Fixing common errors in your novel with Find and Replace and Regex

Tags

No tags :(

Share it

Pretty much any author can use find and replace. But how many can really use it effectively, even to save money? I can.

This article will include simple find and replace suggestions. But most authors have never even heard of Regular Expressions. Regular Expressions, often called Regex for short, are really a techies tool for finding a pattern of characters. But you can really fix a lot of issues and know they are 100% fixed without having to wait for an editor to catch them.

However, if you are using Microsoft Word, you may not even know you can use regular expressions, but they are there, though not exactly fully featured, in the Advanced Find when you click More. You have a lot of search options and regular expressions in word will be different if you have Use Wildcards checked or not.

Sigil, an open source eBook authoring tool, has pretty much full support for regular expressions. However, because it is html, there is often html tags that you can use, such as </p> which ends a paragraph.

So if you fix as many errors as you can with Find and Replace and regex, then you are making the editors job easier. The editor won’t have to spend time to fix them. If you pay your editor hourly, then they will spend less hours and you spend less money. Also, the editor will be able to focus on content and real problems rather than stupid grammatical issues that can be automatically fixed by a computer.

Here is a nice list of I have created. I will mark them as whether you can using Find and Replace or whether you have to do a manual replace.

  1. Find every paragraph that does NOT end with punctuation so you can easily fix it. (Sorry, this doesn’t fix missing punctuation between sentences in a paragraph.)
    Regex: [A-Za-z]$
    Sigil: [A-Za-z]</p>
    Word: ^$^p
    

    Replace: Manual.

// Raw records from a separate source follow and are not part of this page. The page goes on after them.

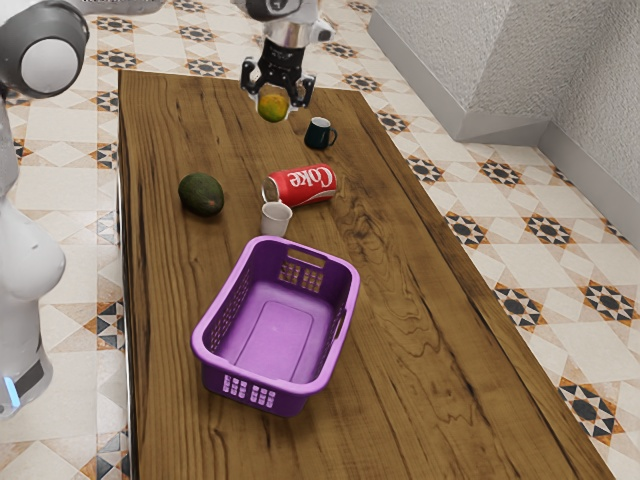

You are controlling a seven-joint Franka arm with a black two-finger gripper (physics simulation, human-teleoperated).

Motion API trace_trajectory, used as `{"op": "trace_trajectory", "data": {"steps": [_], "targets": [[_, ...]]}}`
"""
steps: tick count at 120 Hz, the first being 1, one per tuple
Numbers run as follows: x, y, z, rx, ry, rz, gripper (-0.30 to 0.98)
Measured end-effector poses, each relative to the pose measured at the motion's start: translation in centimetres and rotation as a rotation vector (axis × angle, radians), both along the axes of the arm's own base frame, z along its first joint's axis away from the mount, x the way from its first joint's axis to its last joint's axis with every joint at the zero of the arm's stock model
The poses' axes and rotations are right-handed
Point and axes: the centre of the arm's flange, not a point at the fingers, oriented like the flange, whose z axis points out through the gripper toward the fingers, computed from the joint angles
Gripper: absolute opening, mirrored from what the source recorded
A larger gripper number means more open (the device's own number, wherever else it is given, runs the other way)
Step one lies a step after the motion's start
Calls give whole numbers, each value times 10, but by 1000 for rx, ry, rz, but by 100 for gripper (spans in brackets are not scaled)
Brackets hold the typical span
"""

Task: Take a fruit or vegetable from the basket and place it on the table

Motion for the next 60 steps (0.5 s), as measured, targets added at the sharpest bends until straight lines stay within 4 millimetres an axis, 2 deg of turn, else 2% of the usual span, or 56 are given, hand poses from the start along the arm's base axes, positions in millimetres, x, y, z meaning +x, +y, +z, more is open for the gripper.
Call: {"op": "trace_trajectory", "data": {"steps": [6, 14, 18, 27, 46, 53, 60], "targets": [[4, 13, -11, -6, -12, -19, 28], [4, 28, -15, 0, -33, -39, 29], [2, 35, -15, 4, -43, -47, 39], [-3, 48, -14, 13, -63, -62, 51], [-18, 75, -12, 34, -81, -81, 63], [-27, 82, -1, 45, -100, -79, 65], [-36, 77, 41, 76, -165, -82, 66]]}}
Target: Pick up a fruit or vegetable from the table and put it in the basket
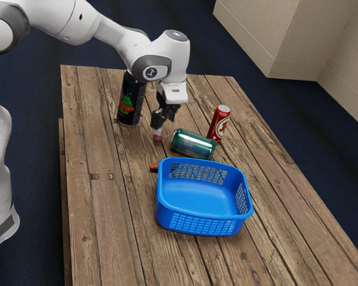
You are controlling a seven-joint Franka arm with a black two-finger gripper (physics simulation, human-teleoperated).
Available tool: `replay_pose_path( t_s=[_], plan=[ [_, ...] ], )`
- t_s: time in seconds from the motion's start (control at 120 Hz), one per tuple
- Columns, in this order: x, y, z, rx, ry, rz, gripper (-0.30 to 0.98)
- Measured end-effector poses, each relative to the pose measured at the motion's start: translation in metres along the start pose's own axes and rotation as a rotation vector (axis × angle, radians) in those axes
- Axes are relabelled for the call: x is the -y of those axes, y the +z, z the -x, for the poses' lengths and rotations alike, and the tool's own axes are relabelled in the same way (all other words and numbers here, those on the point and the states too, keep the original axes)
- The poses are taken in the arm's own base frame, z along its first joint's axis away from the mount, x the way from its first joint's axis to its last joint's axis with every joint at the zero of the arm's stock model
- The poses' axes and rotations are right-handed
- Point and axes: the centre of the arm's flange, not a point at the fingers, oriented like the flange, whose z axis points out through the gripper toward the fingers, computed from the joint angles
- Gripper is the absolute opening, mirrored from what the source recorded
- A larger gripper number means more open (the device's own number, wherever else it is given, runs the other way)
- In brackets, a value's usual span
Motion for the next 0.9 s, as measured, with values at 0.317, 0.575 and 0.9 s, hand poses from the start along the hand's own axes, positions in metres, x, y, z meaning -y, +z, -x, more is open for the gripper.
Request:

Because you as the author must determine the punctuation and because some things that shouldn’t have punctuation, like chapter headings, might be returned in the search.

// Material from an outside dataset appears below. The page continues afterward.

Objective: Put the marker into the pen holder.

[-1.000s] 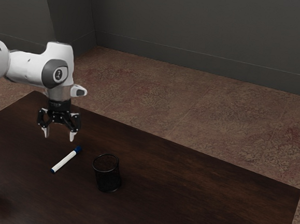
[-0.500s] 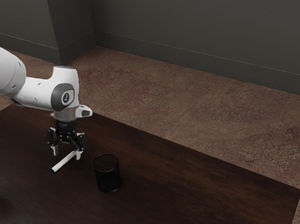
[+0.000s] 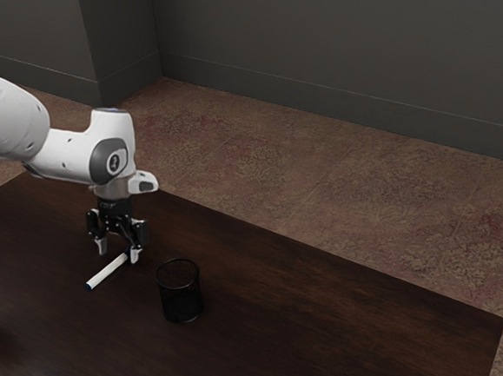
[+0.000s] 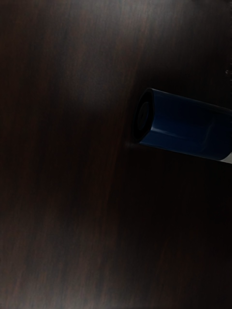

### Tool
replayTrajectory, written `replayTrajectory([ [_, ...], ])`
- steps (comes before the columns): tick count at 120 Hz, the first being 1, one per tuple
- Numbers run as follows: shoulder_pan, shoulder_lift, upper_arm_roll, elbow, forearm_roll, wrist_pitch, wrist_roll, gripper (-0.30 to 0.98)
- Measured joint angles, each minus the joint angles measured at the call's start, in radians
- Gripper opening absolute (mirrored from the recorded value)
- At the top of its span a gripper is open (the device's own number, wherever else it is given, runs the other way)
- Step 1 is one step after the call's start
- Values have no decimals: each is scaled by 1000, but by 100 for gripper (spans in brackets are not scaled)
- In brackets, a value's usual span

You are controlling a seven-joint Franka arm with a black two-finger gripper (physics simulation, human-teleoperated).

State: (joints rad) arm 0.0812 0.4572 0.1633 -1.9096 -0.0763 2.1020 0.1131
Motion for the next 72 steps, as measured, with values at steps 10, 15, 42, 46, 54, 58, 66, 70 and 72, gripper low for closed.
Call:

  2. Sometimes there are one or more needless spaces at the end of a paragraph.
    Regex: [ t]+$
    Sigil: [ t]+</p>
    Word: ^w^p
    

    Replace: Empty value. Just replace it with nothing and it will fix.

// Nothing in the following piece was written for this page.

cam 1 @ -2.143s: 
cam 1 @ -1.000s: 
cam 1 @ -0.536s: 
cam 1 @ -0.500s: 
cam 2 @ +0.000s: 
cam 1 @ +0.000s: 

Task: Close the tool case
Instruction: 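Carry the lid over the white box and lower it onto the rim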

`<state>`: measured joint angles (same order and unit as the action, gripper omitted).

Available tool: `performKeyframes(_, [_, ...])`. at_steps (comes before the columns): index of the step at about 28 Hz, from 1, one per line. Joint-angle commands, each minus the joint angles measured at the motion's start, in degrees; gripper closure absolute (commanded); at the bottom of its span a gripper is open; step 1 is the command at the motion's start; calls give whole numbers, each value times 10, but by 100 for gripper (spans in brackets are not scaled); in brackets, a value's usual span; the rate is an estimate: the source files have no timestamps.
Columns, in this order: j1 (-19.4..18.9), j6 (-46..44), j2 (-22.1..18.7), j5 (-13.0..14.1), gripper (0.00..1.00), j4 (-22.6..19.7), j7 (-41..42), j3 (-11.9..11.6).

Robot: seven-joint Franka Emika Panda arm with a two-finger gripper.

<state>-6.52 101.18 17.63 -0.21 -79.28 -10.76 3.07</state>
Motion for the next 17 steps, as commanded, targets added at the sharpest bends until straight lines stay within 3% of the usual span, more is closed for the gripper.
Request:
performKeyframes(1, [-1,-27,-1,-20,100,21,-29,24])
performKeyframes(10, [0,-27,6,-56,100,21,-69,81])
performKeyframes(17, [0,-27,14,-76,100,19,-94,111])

  3. Sometimes there is one or more needless spaces at the start of a paragraph.
    Regex: ^\s+
    Sigil: <p>\s+
    Word: ^p^w
    

    Replace: Empty value. Just replace it with nothing and it will fix.

  4. All sentences that do not start with a capital letter:
    Regex: [A-Za-z][.?!]["”]*\s+[a-z]
    Sigil: [A-Za-z][.?!]["”]*\s+[a-z]
    Word: Check the "Use Wildcards" checkbox: [A-z][\!\.\?] [a-z]
    

    Replace: Manual

  5. All end quotes followed by a capital letter to see if should be a lowercase letter.
    Example needing fixed: “Go away.” She said.
    After it was fixed: “Go away,” she said.

    Regex: [^,]["”] [A-Z]
    Sigil: [^,]["”] [A-Z]
    Word: Check the "Use Wildcards" checkbox: [A-z][\!,]["”] [A-Z]
    

    Replace: Manual

  6. Find all opening quotes following by missing quotes or embedded quotes. This requires the quotes to be smart quotes. If you aren’t using smart quotes, you don’t know if a quote is opening or closing.
    Important! This is not always incorrect. When a speaker speaks for multiple paragraphs, a final quote is not used until the last paragraph.
    Example of missing quote: “Hello, she said.
    Example of embedded quotes (should be single quotes): “The word “death” means separation.”

    Regex: “[^”]+(“|$)
    Sigil: “[^”]+(“|</p>)
    Word: Check the "Use Wildcards" checkbox: ["“][!"”]@^13
    

    Replace: Manual. You have to manually verify that the dialog doesn’t cross paragraphs.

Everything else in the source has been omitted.